Mutant cycle analysis was performed to evaluate the cross influence between amino acid mutations in the hNav1.4 channel and hydroxyl substitutions in mexiletine, in order to characterize the molecular interactions. The coupling energy ΔG is thus calculated as RT·lnΩ, where R is the perfect gas constant (8.314 J K mol⁻¹), T is the temperature expressed in Kelvin (295.15 K = 22°C), and Ω is the coupling constant (Hidalgo and MacKinnon, 1995).
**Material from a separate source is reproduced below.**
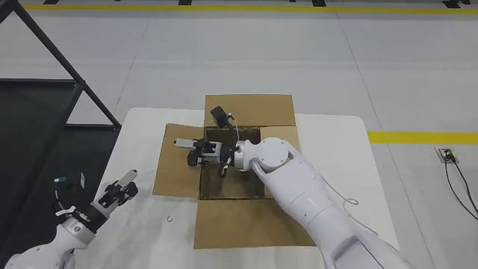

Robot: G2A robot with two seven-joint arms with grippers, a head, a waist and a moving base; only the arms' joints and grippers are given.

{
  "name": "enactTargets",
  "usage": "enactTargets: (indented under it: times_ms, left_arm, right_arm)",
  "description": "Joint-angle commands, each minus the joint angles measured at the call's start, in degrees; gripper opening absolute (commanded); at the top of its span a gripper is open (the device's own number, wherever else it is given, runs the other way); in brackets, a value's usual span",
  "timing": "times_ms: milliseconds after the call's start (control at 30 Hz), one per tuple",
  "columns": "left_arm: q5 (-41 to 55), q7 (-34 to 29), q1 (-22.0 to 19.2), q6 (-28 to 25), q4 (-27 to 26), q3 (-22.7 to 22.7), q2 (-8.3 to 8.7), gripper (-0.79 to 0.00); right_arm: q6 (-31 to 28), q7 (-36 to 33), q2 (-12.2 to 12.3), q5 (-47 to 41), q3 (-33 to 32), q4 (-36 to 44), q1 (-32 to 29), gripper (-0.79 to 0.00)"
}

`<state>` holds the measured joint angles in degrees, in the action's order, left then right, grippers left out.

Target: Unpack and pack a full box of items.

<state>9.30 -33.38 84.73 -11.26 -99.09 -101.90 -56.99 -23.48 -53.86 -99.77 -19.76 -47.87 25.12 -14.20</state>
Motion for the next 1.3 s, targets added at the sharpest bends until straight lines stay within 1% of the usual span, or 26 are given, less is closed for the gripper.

Patch clamp pipette solution contained in mM: 120 CsF, 10 CsCl, 10 NaCl, 5 EGTA, and 5 HEPES, and the pH was set to 7.2 with CsOH. Bath solution for patch clamp recordings contained (in mM): 150 NaCl, 4 KCl, 2 CaCl₂, 1 MgCl₂, 5 HEPES, and 5 glucose. The pH was set to 7.4 with NaOH. Mexiletine hydrochloride [Mex, 1-(2,6-dimethylphenoxy)propan-2-amine] was purchased from Sigma (Milan, Italy). The hydroxylated analogs of mexiletine {metahydroxymexiletine, mHM, 3-(2-aminopropoxy)-2,4-dimethylphenol; parahydroxymexiletine, pHM, 4-(2-aminopropoxy)-3,5-dimethylphenol; hydroxymethylmexiletine, HMM, [2-(2-aminopropoxy)-3-methylphenyl]methanol; bis(hydroxymethyl)mexiletine, bHMM, [2-(2-aminopropoxy)-1,3-phenylene]dimethanol; parahydroxyhydroxymethyl mexiletine, pHHMM, 4-(2-aminopropoxy)-3-(hydroxymethyl)-5-methylphenol} were synthesized in our laboratories (Catalano et al., 2004, 2010; Cavalluzzi et al., 2007). All drugs were dissolved directly in external patch solution at the desired final concentration. The patched cell was continuously exposed to a stream of control or drug-supplemented bath solution flowing out from a plastic capillary.
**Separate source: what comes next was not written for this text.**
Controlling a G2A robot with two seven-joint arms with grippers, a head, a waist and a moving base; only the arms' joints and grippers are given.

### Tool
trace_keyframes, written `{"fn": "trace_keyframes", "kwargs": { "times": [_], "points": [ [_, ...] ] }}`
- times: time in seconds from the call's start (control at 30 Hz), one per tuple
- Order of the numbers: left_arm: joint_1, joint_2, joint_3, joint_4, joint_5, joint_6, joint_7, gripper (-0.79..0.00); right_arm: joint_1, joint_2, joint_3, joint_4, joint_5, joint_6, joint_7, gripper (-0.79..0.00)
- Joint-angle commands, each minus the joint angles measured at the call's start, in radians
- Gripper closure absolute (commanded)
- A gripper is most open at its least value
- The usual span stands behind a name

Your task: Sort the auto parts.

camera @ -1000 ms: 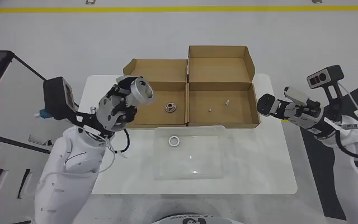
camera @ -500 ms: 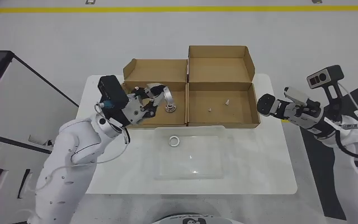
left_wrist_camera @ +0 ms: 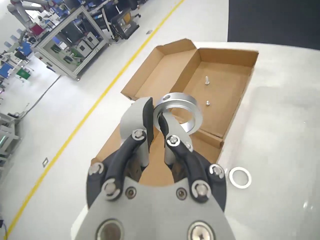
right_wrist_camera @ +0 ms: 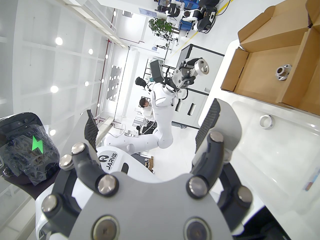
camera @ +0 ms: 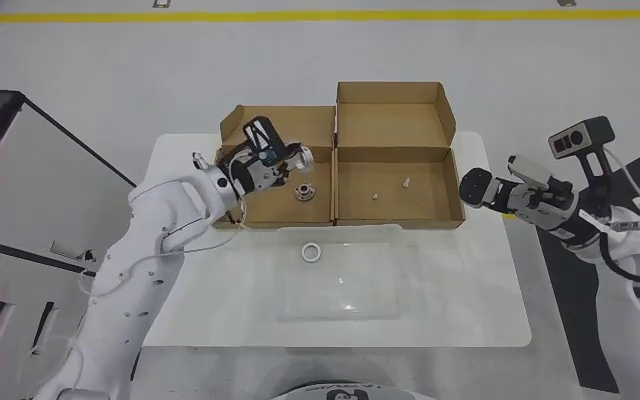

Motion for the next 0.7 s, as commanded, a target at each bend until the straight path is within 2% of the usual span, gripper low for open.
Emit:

The pK_a and Log P values of mexiletine and its analogs were determined with a potentiometric method using Sirius GlpK_a (Sirius Analytical Instrument Ltd., Forest Row, East Sussex, UK) as described previously (Catalano et al., 2010). Because the compounds showed a low water solubility, methanol was used as co-solvent (methanol–water 10–30% w/w) for the determination of pK_a.
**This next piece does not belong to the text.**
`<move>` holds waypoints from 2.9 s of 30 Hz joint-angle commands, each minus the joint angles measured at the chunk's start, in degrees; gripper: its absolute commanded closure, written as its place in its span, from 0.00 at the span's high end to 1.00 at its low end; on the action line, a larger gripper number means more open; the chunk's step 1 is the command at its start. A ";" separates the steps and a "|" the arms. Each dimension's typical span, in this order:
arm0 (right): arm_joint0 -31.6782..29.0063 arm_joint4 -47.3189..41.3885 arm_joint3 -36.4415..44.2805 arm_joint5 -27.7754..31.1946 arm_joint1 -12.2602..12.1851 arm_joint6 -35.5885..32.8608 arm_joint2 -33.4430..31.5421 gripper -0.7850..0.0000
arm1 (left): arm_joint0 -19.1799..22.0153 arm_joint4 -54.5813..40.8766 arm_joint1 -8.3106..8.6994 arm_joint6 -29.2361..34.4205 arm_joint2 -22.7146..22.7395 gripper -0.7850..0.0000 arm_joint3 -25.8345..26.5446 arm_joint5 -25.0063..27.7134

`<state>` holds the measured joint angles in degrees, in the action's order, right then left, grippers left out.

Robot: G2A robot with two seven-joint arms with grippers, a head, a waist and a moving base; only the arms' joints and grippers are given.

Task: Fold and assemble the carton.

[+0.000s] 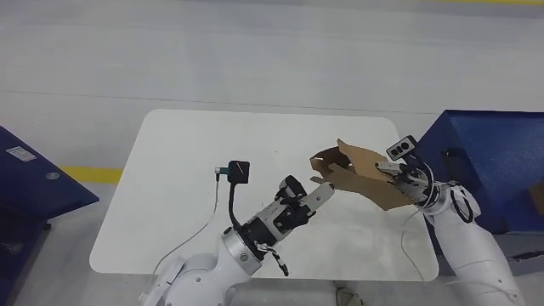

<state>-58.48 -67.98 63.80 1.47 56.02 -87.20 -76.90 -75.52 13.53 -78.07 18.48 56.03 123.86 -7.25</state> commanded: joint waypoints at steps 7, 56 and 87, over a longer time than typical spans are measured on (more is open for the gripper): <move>-1.38 -1.81 3.89 -3.15 0.00 -0.80 -0.59 0.00 | 0.22 -0.01 0.62 4.87 4.05 1.00 -1.59 -3.84; -2.84 -2.77 9.18 -2.55 -0.32 -0.80 -2.67 0.00 | 4.83 -3.56 -0.64 3.15 -0.30 1.00 -10.52 -7.99; -2.61 -3.72 8.49 -1.12 0.65 -0.79 -2.24 0.00 | 7.70 -6.28 -1.21 4.32 0.46 1.00 -17.69 -9.08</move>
<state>-61.12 -71.72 72.37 0.30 56.63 -88.00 -79.12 -67.63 7.32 -79.32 22.64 56.32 106.09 -16.43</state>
The electrostatic potential of each analog was determined as the molecular charge distribution of the corresponding methyl ether moiety [2,6-dimethylphenyl methyl ether, for Mex; 3-methoxy-2,4-dimethylphenol, for mHM; 4-methoxy-3,5-dimethylphenol, for pHM; (2-methoxy-3-methylphenyl)methanol, for HMM; (2-methoxybenzene-1,3-diyl)dimethanol, for bHMM; 3-(hydroxymethyl)-4-methoxy-5-methylphenol, for pHHMM] was investigated. Molecular models were constructed by fragments offered by SPARTAN PRO (Wavefunction, Inc., 18401 Von Karman Avenue, Suite 370, Irvine, CA 92715, USA) inner fragment library and assuming the suggested default starting geometries. The generated geometries were optimized by the molecular mechanics MMFF routine proposed by the software and then submitted to a systematic conformer distribution analysis. Conformers were classified according to the ab initio gas phase energy content calculated at the HF/3-21G* level. All conformers falling within a window of 5 kcal/mol above global minimum were retained. After removal of conformers differing for dihedral values lower than 10°, the retained conformers were submitted to HF/3-21G* geometry optimization. The most negative electrostatic potential (i.e., the highest energy of interaction with a positive charge used as a probe) value for the most stable conformer of each analog was used for structure–activity relationship considerations.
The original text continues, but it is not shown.